Sophie Scholl
»Es ist sehr möglich, dass ich schwach bin.«
Was soll am stundenweisen Alleinsein so rücksichtslos sein? Tut das nicht jeder Beziehung gut? Erst die Fortführung ihres Gedankens am 9. November zeigt, dass Sophie Scholls Ideal sich nicht allein auf äußere Umstände bezieht, sondern innere Sprengkraft besitzt: »Es ist schön, wenn zwei miteinander gehen, ohne sich zu versprechen, wir treffen uns da und da wieder, oder wir wollen immer beieinander bleiben. Sie gehen so einfach ein Stück zusammen, und wenn es sich gibt, dass sich ihre Wege trennen, so geht jedes in seiner Richtung so ruhig weiter.« Es ist, als ob Sophie Scholl eine Türe nach der anderen öffnet und immer tiefere Blicke in ihr Inneres frei gibt. Dazu gehört auch der verwirrende Satz: »ich hab nie jemanden gerner gehabt als Dich, außer mir selbst«. Sie erklärt sofort, was sie damit meint, und stellt zugleich die höchste Hürde auf für ein harmonisches Zusammensein: »Ich kann mich nicht aufgeben für Dich. … Du denkst, das soll sie ja gar nicht. Aber im Grunde müsste sie es eben doch. Um gerade zu sein.« Da ist sie wieder, die Vorgabe der Eltern Scholl für ihre Kinder – gerade und frei durchs Leben zu gehen. Mit dem Krieg hat Sophie Scholl endgültig den Trennungsstrich zu den braunen Machthabern und ihren Zielen gezogen, die Gegnerschaft zum Nationalsozialismus ist besiegelt. Am »Geradesein« aber hält sie fest. (Geht sie auch deshalb weiterhin wöchentlich zum »Dienst« in die Heimabende des BDM?)

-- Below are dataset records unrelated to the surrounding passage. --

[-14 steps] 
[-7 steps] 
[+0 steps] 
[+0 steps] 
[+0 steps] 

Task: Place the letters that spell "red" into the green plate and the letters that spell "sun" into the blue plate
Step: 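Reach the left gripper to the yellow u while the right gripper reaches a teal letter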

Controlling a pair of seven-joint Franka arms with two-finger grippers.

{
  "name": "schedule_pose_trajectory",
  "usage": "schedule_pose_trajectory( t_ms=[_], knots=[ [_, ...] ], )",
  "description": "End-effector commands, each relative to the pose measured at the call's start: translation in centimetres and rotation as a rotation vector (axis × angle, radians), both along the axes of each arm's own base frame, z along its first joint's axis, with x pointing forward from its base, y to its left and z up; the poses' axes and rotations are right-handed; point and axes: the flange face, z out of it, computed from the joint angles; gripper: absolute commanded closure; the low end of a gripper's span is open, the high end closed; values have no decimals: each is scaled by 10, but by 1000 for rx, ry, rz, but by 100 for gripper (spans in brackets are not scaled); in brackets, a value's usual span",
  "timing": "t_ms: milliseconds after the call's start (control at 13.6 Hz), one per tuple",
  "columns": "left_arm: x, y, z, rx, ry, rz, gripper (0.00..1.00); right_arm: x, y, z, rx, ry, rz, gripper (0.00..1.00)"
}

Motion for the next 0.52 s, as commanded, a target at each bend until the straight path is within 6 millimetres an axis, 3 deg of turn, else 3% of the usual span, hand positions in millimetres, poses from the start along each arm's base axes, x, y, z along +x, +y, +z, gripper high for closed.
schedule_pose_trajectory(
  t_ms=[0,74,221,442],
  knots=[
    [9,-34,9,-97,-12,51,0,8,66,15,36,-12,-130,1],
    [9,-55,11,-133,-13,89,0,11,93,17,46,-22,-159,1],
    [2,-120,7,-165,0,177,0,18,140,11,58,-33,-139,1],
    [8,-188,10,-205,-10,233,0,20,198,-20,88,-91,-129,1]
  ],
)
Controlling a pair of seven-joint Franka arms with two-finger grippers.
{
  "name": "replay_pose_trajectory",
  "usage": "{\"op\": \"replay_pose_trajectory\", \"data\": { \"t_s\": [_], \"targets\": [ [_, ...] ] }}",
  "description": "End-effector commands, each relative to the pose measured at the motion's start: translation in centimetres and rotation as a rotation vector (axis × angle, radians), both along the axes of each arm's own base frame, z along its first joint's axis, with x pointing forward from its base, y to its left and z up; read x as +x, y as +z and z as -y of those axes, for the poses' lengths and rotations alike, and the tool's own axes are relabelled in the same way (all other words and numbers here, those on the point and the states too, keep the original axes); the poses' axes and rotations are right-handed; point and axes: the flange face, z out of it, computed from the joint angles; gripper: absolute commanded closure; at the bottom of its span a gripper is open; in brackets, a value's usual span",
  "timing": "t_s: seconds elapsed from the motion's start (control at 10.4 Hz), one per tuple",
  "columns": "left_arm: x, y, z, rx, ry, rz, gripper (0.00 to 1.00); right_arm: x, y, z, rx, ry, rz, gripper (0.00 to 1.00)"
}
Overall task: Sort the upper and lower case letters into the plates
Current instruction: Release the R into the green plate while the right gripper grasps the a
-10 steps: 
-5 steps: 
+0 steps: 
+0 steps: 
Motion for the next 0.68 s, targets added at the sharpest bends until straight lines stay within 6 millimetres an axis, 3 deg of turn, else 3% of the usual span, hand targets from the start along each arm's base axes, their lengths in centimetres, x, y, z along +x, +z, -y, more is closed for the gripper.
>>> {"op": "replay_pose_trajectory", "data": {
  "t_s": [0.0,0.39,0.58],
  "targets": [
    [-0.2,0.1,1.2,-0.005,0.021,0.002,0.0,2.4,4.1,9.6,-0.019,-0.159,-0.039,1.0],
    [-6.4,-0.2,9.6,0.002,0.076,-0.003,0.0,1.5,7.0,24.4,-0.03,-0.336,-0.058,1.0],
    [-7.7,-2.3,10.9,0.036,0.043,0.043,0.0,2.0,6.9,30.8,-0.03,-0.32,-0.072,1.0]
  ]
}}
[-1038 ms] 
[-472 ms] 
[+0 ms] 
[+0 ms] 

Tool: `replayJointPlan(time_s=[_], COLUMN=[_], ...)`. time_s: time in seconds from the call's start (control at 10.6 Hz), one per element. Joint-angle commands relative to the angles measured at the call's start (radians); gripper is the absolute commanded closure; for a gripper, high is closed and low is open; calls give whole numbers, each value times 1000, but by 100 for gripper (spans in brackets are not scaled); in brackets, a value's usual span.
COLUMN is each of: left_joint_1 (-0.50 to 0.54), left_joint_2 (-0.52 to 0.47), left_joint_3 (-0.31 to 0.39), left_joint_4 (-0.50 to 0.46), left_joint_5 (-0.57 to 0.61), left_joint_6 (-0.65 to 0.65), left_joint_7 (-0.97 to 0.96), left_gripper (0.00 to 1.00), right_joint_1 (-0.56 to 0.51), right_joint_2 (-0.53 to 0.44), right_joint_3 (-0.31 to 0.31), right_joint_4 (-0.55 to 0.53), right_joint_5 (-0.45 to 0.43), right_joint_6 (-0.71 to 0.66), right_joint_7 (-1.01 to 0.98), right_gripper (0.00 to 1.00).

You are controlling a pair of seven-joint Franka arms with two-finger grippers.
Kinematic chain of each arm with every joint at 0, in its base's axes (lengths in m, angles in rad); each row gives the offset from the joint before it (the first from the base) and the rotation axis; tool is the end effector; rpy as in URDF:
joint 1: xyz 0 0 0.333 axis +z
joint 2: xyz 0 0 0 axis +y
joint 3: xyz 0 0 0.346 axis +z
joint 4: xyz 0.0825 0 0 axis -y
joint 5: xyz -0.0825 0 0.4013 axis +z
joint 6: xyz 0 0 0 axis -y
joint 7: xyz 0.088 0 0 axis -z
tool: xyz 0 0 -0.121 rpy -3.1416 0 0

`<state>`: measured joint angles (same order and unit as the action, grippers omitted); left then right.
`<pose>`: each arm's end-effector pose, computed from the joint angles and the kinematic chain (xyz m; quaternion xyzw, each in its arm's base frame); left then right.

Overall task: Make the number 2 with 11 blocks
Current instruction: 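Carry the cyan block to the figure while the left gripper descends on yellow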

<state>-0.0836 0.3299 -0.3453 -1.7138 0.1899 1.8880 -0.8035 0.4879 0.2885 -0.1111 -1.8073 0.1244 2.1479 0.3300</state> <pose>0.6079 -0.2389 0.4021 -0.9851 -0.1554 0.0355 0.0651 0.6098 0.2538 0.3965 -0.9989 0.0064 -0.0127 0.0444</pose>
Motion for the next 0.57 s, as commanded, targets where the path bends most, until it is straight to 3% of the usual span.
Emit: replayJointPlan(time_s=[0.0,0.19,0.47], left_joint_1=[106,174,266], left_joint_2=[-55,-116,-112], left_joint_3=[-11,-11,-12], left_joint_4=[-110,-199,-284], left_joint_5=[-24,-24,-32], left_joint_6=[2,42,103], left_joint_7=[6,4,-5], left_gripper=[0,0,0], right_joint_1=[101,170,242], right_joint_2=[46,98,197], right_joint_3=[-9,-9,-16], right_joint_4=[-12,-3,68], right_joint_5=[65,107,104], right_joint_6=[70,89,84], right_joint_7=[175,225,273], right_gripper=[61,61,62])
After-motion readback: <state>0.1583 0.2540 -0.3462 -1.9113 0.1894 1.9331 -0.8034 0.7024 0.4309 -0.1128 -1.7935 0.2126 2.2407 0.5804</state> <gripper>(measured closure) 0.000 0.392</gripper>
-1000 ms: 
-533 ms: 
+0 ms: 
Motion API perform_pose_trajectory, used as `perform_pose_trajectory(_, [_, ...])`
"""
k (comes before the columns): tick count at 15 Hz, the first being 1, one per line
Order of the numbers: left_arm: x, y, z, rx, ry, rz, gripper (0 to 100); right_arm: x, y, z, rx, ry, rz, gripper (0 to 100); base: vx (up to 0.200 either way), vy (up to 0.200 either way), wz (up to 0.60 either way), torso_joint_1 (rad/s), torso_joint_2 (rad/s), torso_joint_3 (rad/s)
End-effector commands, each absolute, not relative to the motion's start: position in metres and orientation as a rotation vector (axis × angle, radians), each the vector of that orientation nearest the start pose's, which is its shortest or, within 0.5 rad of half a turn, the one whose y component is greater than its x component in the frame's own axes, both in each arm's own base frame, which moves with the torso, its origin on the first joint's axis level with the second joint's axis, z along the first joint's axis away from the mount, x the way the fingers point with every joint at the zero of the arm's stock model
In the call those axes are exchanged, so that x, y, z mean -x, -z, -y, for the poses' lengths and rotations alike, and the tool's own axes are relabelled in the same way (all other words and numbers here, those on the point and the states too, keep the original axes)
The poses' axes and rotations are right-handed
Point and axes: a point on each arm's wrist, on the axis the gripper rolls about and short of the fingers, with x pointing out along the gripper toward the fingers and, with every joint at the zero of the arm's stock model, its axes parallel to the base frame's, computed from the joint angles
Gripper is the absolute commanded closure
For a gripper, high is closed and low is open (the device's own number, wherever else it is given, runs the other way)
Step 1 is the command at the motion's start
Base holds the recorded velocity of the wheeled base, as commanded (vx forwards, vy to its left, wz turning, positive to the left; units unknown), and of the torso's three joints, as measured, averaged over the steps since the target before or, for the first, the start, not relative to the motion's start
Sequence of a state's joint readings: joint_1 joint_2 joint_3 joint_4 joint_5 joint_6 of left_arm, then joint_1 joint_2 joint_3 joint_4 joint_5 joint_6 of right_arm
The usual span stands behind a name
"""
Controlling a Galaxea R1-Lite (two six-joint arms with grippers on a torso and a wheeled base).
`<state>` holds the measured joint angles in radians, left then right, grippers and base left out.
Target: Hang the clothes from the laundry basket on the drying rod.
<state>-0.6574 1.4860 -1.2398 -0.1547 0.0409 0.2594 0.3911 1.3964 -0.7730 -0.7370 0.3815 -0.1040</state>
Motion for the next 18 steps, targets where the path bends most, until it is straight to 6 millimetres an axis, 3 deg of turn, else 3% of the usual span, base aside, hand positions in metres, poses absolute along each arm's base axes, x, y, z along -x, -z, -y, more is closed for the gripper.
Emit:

Wie konsequent ihr Verstand auch die Positionen darlegt, auf denen Sophie Scholl gegenüber Fritz Hartnagel besteht, ihr Gefühl signalisiert ihr, dass Klarheit allein nicht glücklich macht. Sehnsüchte melden sich, die mit Nähe und Wärme zu tun haben und mit dem Menschen Fritz Hartnagel, mit dem sie beides in schönen Stunden erlebt hat. Er soll wissen, dass ihr diese Erfahrungen kostbar sind – »mich reut gar nichts, was wir miteinander verlebt haben«. Trotzdem fühlt sie sich schuldig, weil sie erst jetzt ausspricht, was sie sich in Gedanken schon tausendmal gesagt. Und ehrlich gesteht sie ihm: »Ich fürchtete mich vor der Leere, die darauf folgen würde, ich fürchtete mich vor dem Verzicht auf Wärme, der es für mich wäre.«
Freundschaft, nicht Liebe. Am 5. Januar 1940 formuliert Sophie Scholl deutlich, worum es ihr geht: »Nein, ich glaube, dauernde Nähe von Dir macht mich schwach. Ich vergesse dann, dass ich nicht nur ein Mädchen sein möchte. … Ich weiß, dass es Schwäche ist, und wenn ich Dir jemals nachgeben sollte, so sollst Du wissen, dass ich in dem Augenblick schwach bin, und so viel oder so wenig wie viele Mädchen, die Du und ich nicht sehr hochschätzen.« Im gleichen Atemzug hofft sie auf ein baldiges Wiedersehen. Am Ende wieder dunkle Ahnungen: »… manchmal habe ich Angst, Dir das nicht geben zu können, was Dir zusteht, oder was Du verlangen könntest. … oft glaube ich, ein andres Mädchen wäre Dir ergebener wie ich. Verstehst Du? Dies kann und will ich nicht … Schreibe mir recht viel von Dir. Und oft! Gelt? Sofie.« Im Konflikt von Verstand und Gefühl behält der Kopf längst nicht immer die Oberhand.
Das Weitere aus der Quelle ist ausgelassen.